*Exercise aim*.
Return, word for word, only the lines of the data below that lie between the line with "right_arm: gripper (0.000" and the line with "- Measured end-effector", those two lines included.

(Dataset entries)
=-=-=-=-=

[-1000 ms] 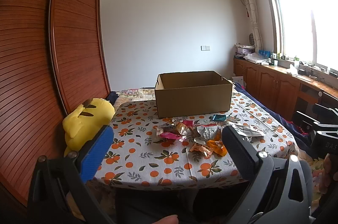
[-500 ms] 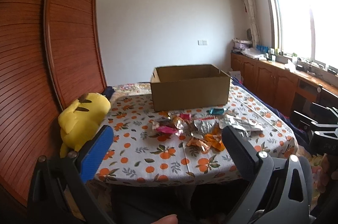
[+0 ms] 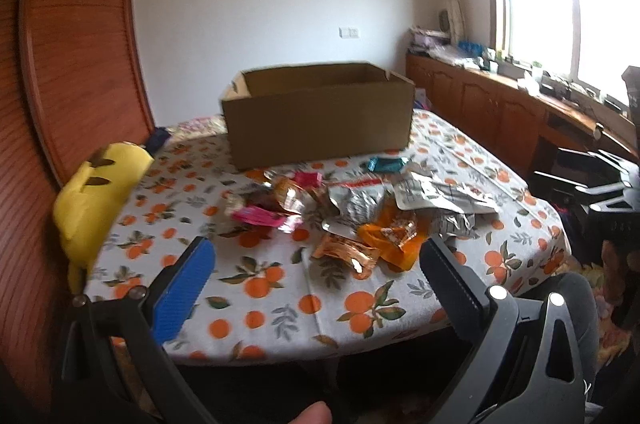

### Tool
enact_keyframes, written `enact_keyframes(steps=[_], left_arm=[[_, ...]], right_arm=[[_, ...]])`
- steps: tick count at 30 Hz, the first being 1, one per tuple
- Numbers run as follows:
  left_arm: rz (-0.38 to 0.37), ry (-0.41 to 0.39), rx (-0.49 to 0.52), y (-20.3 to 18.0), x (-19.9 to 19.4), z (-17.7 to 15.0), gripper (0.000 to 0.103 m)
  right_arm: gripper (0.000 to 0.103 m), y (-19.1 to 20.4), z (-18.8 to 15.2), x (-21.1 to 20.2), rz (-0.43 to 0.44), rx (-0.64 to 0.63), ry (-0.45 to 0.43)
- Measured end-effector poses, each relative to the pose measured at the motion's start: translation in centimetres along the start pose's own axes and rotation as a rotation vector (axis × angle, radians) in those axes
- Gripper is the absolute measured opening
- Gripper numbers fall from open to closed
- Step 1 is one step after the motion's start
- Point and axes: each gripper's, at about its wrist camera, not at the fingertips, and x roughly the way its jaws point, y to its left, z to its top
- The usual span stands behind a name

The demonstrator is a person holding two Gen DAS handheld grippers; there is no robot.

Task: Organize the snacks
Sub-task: 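Grasp the white sauce pouch with the right gripper while the left gripper approaches the orange packet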

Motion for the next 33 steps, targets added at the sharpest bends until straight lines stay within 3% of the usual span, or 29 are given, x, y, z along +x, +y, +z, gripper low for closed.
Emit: enact_keyframes(steps=[6, 18, 24, 31, 33], left_arm=[[-0.043, 0.046, 0.023, -0.9, 3.7, 0.1, 0.102], [-0.197, 0.137, 0.05, -1.9, 7.9, 1.0, 0.097], [-0.196, 0.157, 0.116, -2.4, 9.5, 1.9, 0.096], [-0.231, 0.18, 0.112, -2.4, 10.9, 2.2, 0.096], [-0.234, 0.19, 0.112, -2.5, 11.4, 2.1, 0.096]], right_arm=[[0.102, -0.8, 0.3, 4.9, 0.056, -0.075, 0.097], [0.098, -1.7, 0.5, 12.9, 0.207, -0.191, 0.304], [0.097, -1.7, 1.1, 15.1, 0.26, -0.254, 0.367], [0.098, -1.7, 1.6, 16.6, 0.333, -0.254, 0.423], [0.094, -2.0, 1.6, 17.0, 0.375, -0.226, 0.451]])
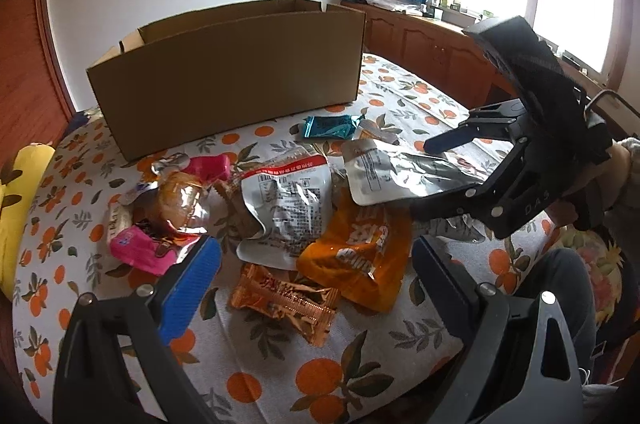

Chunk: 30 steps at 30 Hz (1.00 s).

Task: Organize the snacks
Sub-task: 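Grasp the white sauce pouch with the right gripper while the left gripper approaches the orange packet, then grasp the orange-and-white packet with the left gripper while the right gripper lifts the white pouch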

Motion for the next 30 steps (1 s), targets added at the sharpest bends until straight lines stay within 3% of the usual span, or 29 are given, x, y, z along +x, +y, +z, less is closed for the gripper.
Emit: enact_keyframes(steps=[13, 22, 30], left_arm=[[-0.036, 0.029, 0.019, -0.8, 2.2, 0.8, 0.096], [-0.098, 0.05, 0.051, -2.5, 4.1, 3.0, 0.096], [-0.139, 0.13, 0.062, -3.7, 7.7, 5.7, 0.096]], right_arm=[[0.054, -1.9, -1.3, -1.8, 0.048, 0.105, -0.03], [0.05, -2.7, -1.8, -4.5, 0.054, 0.187, -0.152], [0.05, -4.9, -3.6, -5.9, -0.059, 0.249, -0.177]])
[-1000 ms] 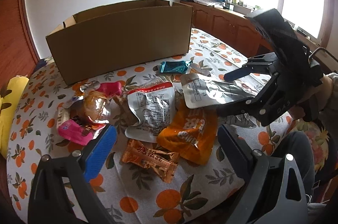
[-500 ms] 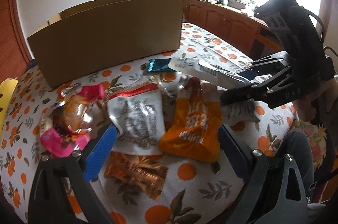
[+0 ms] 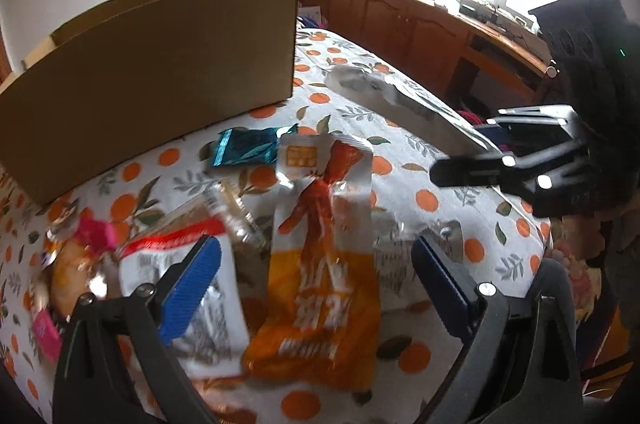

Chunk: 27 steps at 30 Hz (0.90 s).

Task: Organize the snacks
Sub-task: 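Grasp the orange-and-white packet with the left gripper while the right gripper lifts the white pouch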

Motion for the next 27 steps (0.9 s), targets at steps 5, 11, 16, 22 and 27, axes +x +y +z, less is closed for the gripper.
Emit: enact_keyframes(steps=[5, 11, 16, 22, 27], left_arm=[[0.023, 0.031, 0.022, -0.6, 1.4, 1.2, 0.078], [0.057, 0.104, 0.057, -1.2, 3.4, 1.5, 0.069], [0.016, 0.111, -0.002, -0.2, 3.4, 2.0, 0.052], [0.014, 0.08, -0.011, -0.2, 2.2, 1.7, 0.043], [0.013, 0.044, -0.007, -0.4, 1.3, 1.7, 0.037]], right_arm=[[0.05, -0.2, -1.2, 0.3, -0.021, 0.01, -0.005], [0.05, -0.3, -2.0, 0.8, -0.02, 0.026, -0.008], [0.05, -0.2, -2.3, 1.1, -0.019, 0.029, -0.008], [0.05, -0.4, -2.5, 0.9, -0.023, 0.045, -0.02], [0.05, -0.5, -2.5, 0.8, -0.025, 0.058, -0.023]])
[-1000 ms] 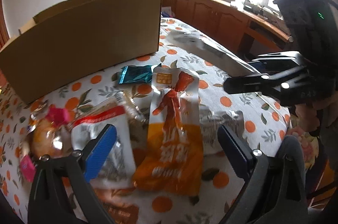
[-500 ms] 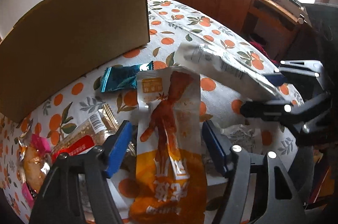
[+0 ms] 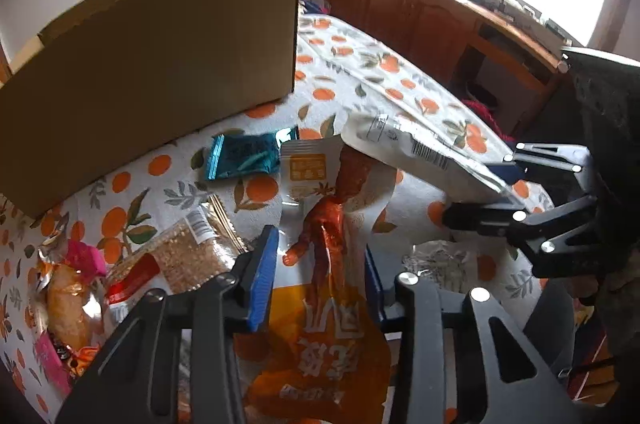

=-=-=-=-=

*Task solution*.
  right_arm: gripper (0.000 to 0.103 m), y (-19.1 to 20.4), z (-18.8 to 15.2), x (-21.1 to 20.2), rz (-0.43 to 0.44), rx (-0.64 to 0.63), ry (-0.45 to 0.43)
- Measured end-effector poses, each relative to the pose measured at the motion's start: translation in centimetres along the start pose's own axes and rotation as a rotation vector (axis × angle, radians) in those axes

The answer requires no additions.